Andrew Cohen on labour migration and labour relations in southern Africa, c.1900-2000

Labour migration has been of crucial importance in southern Africa for centuries, with large numbers of people having moved across the region to mines, farms and urban centres in South Africa. This continues to this day.

Dr Andrew Cohen, Senior Lecturer in Imperial History, is particularly interested in the ways in which multinational business navigated the rapidly changing political landscape of late colonial/early post-colonial Africa, and his research examines the long-term impact of labour migration in southern Africa; the changes in occupational structures over the course of the twentieth century; and processes and rates of proletarianisation and the legacies of labour surpluses across the region.
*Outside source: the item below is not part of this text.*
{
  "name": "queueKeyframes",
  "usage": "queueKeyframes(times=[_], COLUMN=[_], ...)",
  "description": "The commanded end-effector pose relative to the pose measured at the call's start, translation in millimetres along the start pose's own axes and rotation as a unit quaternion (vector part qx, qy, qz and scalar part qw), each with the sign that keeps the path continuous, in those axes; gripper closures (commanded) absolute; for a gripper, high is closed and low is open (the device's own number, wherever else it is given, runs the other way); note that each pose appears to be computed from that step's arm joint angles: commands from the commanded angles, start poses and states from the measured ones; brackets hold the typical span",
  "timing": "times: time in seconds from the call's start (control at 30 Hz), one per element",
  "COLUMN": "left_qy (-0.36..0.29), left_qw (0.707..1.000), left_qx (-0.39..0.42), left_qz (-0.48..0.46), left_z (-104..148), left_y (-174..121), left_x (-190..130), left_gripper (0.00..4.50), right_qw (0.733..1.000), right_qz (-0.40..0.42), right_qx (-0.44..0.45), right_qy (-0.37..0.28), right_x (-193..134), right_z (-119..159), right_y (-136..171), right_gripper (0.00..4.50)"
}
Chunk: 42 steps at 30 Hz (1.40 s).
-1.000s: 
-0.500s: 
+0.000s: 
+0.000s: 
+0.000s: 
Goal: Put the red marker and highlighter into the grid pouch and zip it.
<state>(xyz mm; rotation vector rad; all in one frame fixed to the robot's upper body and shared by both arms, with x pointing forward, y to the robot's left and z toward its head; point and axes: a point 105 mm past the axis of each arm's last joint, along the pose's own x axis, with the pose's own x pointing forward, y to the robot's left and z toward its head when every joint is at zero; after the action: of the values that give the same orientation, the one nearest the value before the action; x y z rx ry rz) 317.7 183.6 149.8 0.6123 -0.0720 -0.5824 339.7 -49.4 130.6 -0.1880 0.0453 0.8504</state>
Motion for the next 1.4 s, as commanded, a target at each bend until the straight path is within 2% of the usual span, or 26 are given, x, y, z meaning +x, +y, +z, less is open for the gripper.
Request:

Andrew is currently writing up the research from a British Academy Newton Fund project entitled ‘Labour Migration and Labour Relations in southern Africa, c.1900-2000’ with Dr Rory Pilossof (University of the Free State, South Africa).The primary focus of this project is to make census and labour data from South and southern Africa more accessible to researchers, academics and other interested parties. This will offer unprecedented opportunities for comparative and collaborative work.

The social and economic development of South Africa was fundamentally shaped by migrant labour practices, particularly after the large-scale exploitation of mineral resources began in the late nineteenth century. The end of Apartheid in 1994, however, saw new research agendas proliferate and the focus on labour issues wane. Where work has been undertaken its focus is invariably framed by the nation state, rather than providing a transnational analysis of the development of labour systems.

This project seeks to re-engage with debates on labour migration and occupational structures in South Africa in order to both trace the historical developments of labour relations and structures, and to better contextualise contemporary considerations and issues. This was achieved through the collection of a wide range of labour data from South Africa, as well as Lesotho, Swaziland, Mozambique, Zimbabwe, Botswana, Namibia, Zambia and Malawi.

Census and labour force survey data, while often problematic and rudimentary, exists in all of these nations, collected initially by the colonial state, and later by the post-colonial governments. Census data shows population indicators, such as total population, age breakdown, gender split and economically active populations. Labour data will illustrate major industries of employment, how these shifted over time, rates of proletarianisation, occupational structures and how these have changed over time. In addition, migration data was added to these findings to situate the simple figures presented. As in many cases the official data collected was very rudimentary, this project will provide regional specific formulas in order to offer more accurate calculations on population size, economically active populations, those unaccounted for in official accounts and the number of migrant labourers.

The first volume drawing on this research, Labour and Economic Change in Southern Africa c.1900-2000: Vol. 1: Zimbabwe, Zambia and Malawi, will be published by Routledge in 2021.